Japan currently has about 33,000 patients in need of hospital treatment and has only suffered about 6,000 deaths from covides, a relatively low number compared to other countries.
Document Estimation
Japan is the first in hospital beds, but the number of doctors is low
Source: OECD
Japan’s medical system is dominated by private hospitals that account for 70% of the country’s 8,300 institutions, which includes specialized facilities such as psychiatric and long-term care. In normal times, their business competition increases the level of service to patients. But in a public health emergency, this has resulted in a lack of coordination: the medical systems of some cities or prefectures have empty beds that can accommodate Covid patients, while others are overwhelmed.
Unlike the United States and the European Union, there has been no central coordination effort to move patients or medical staff from stressed hospitals to those with reserve capacity. In December, the medical systems in Osaka and Hokkaido were under pressure from a wave of Covid-19 patients, and the country had to send medical staff from the Self-Defense Forces to help them. Meanwhile, there were abundant unused resources in other prefectures.
Kagoshima, in southern Japan, had only two seriously ill Covid-19 patients and the intensive care unit was almost empty in early February, said Hiroyuki Morita, a medical journalist who is also a doctor at a clinic in the area.
“The Japanese health care the system does not have the flexibility to respond quickly to situations, ”he said. “Things like moving patients or reassigning staff: you can do it in Europe, but not in Japan.”
Covid Hospitals
Most private hospitals in Japan cannot accommodate Covid-19 patients
Source: Ministry of Health of Japan
Another drawback is that Covid-19 has received a government designation that requires that all patients who test positive be hospitalized, even if they are not very ill. The rule was relaxed to allow asymptomatic and mild cases to be quarantined in hotels or at home.
However, Morita says that about 30% of those who test positive are hospitalized in Japan, compared to the United States, where the corresponding number is only 2%.
Most private hospitals are small and have no specialized staff trained for infectious diseases. Only one-third of private hospitals have the necessary requirements to treat coronavirus patients, compared to about three-quarters of public hospitals, according to Japan’s health ministry. Some private hospitals have also refused to participate in the Covid-19 effort for fear of becoming a site of an outbreak or being dodged by paying patients.
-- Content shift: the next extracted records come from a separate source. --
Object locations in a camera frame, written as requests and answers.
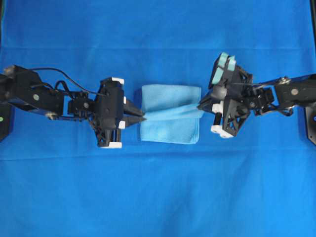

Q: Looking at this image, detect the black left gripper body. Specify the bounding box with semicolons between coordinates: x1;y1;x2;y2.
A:
92;77;125;149

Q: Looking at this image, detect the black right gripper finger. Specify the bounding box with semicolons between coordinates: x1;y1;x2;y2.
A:
197;92;214;111

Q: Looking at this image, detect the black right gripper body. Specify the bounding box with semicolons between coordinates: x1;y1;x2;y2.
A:
208;66;253;139

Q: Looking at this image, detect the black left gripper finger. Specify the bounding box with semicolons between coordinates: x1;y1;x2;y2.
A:
123;116;146;128
123;98;144;116

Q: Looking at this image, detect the light blue towel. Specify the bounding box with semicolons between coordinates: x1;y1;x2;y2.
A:
140;84;204;145

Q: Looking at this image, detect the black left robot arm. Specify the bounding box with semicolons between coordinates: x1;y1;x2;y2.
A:
0;65;145;149

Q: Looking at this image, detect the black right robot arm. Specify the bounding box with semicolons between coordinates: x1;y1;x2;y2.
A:
197;66;316;143

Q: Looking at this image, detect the dark blue table cloth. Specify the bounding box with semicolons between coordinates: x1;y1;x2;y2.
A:
0;0;316;237

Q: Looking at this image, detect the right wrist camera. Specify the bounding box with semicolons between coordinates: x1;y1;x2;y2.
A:
208;52;237;89

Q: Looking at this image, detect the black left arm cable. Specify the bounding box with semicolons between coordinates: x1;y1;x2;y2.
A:
31;68;107;96
Modular units at the Nippon Foundation treatment facility for Covid-19 patients in the Odaiba area of Tokyo, August 2020.
Photographer: Toru Hanai / Bloomberg
Now the government is subsidizing some hospitals Until 19.5 million yen ($ 185,000) per bed for serious cases and has turned some publicly owned hospitals into Covid’s exclusive treatment centers. A recently revised law will allow governments to name and embarrass hospitals that do not accommodate patients, but this has been criticized by practicing doctors because they do not understand the restrictions facing hospitals.
The country’s medical system needs to be better used, said Takao Aizawa, president of the Japan Hospital Association.
“There is a mechanism to protect the community through hospital-to-hospital cooperation,” said Aizawa, who is also the head of a private hospital in Nagano prefecture. “If this system had been working, we wouldn’t have had any problems.”